ABSTRACT Periodontitis is a chronic inflammation caused by the deposition of dental plaque on the tooth surface. Human periodontal ligament stem cells (hPDLSCs) have the potential of osteogenic differentiation. Long non-coding RNAs (lncRNAs) are collectively involved in periodontitis. This study was designed to explore the roles of Linc01133 in osteogenic differentiation of hPDLSCs. hPDLSCs obtained from the periodontal ligament (PDL) of patients with periodontitis were used to collect Linc01133, microRNA-30c (miR-30c), and bone gamma-carboxyglutamate protein (BGLAP) expression data, and their expression changes were traced during osteogenic differentiation of hPDLSCs.
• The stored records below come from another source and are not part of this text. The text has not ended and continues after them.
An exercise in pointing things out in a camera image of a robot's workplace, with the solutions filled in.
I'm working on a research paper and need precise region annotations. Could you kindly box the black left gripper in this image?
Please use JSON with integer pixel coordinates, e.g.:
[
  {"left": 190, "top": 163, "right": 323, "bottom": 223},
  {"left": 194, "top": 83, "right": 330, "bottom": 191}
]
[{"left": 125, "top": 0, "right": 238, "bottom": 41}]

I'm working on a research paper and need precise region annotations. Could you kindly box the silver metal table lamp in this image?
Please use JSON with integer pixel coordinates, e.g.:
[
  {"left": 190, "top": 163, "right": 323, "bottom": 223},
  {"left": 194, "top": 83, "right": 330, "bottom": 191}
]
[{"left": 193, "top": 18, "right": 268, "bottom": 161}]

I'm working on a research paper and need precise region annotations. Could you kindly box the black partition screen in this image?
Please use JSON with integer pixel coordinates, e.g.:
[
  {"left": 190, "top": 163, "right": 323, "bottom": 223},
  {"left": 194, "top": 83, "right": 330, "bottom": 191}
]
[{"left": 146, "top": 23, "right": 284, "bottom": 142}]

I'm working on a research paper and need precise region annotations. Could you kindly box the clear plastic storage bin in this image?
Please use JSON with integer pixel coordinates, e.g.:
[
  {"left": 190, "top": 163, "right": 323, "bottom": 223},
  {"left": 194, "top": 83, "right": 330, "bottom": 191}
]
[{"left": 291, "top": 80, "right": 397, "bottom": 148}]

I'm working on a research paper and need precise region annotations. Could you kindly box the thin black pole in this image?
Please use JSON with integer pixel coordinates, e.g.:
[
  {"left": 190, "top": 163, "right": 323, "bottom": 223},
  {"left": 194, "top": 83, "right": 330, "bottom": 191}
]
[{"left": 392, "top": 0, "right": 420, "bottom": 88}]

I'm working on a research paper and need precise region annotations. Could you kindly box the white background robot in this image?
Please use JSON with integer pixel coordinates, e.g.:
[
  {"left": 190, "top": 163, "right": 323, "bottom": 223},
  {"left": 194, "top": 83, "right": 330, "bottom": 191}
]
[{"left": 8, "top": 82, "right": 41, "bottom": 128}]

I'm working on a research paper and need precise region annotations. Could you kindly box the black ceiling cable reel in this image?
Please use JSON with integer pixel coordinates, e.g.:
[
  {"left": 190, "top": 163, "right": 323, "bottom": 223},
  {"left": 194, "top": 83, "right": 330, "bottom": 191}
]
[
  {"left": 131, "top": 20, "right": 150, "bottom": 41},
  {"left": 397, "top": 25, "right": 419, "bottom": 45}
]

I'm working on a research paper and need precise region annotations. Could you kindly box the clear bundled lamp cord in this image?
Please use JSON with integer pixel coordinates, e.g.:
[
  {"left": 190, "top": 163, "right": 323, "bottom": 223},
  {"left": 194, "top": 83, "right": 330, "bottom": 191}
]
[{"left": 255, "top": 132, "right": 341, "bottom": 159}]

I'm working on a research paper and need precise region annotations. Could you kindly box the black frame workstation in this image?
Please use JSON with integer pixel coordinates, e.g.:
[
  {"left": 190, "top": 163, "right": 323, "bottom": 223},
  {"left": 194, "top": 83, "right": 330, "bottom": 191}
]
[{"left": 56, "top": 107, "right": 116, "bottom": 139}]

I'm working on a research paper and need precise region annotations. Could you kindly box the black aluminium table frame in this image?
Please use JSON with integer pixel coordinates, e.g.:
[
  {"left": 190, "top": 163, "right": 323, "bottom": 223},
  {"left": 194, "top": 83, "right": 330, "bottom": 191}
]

Quantitative reverse-transcription polymerase chain reaction as well as western blotting were used to analyze the levels of RNAs and proteins. Dual-luciferase reporter and RNA pull-down assays demonstrated the relationship between Linc01133, miR-30c, and BGLAP. Furthermore, alkaline phosphatase (ALP) staining and alizarin red staining were applied to evaluate the degree of osteogenic differentiation. Linc01133 was downregulated in the PDL of patients with periodontitis. Upregulated Linc01133 promoted osteogenic differentiation of hPDLSCs. Linc01133 could inhibit miR-30c expression by sponging miR-30c. miR-30c suppressed osteogenic differentiation. Additionally, miR-30c targeted BGLAP. Knockdown of BGLAP abrogated the effects of decreased miR-30c on osteogenic differentiation of hPDLSCs. Linc01133 acted as a ceRNA to regulate osteogenic differentiation of hPDLSCs via the miR-30c/BGLAP axis. Therefore, Linc01133 may participate in the progress of periodontitis.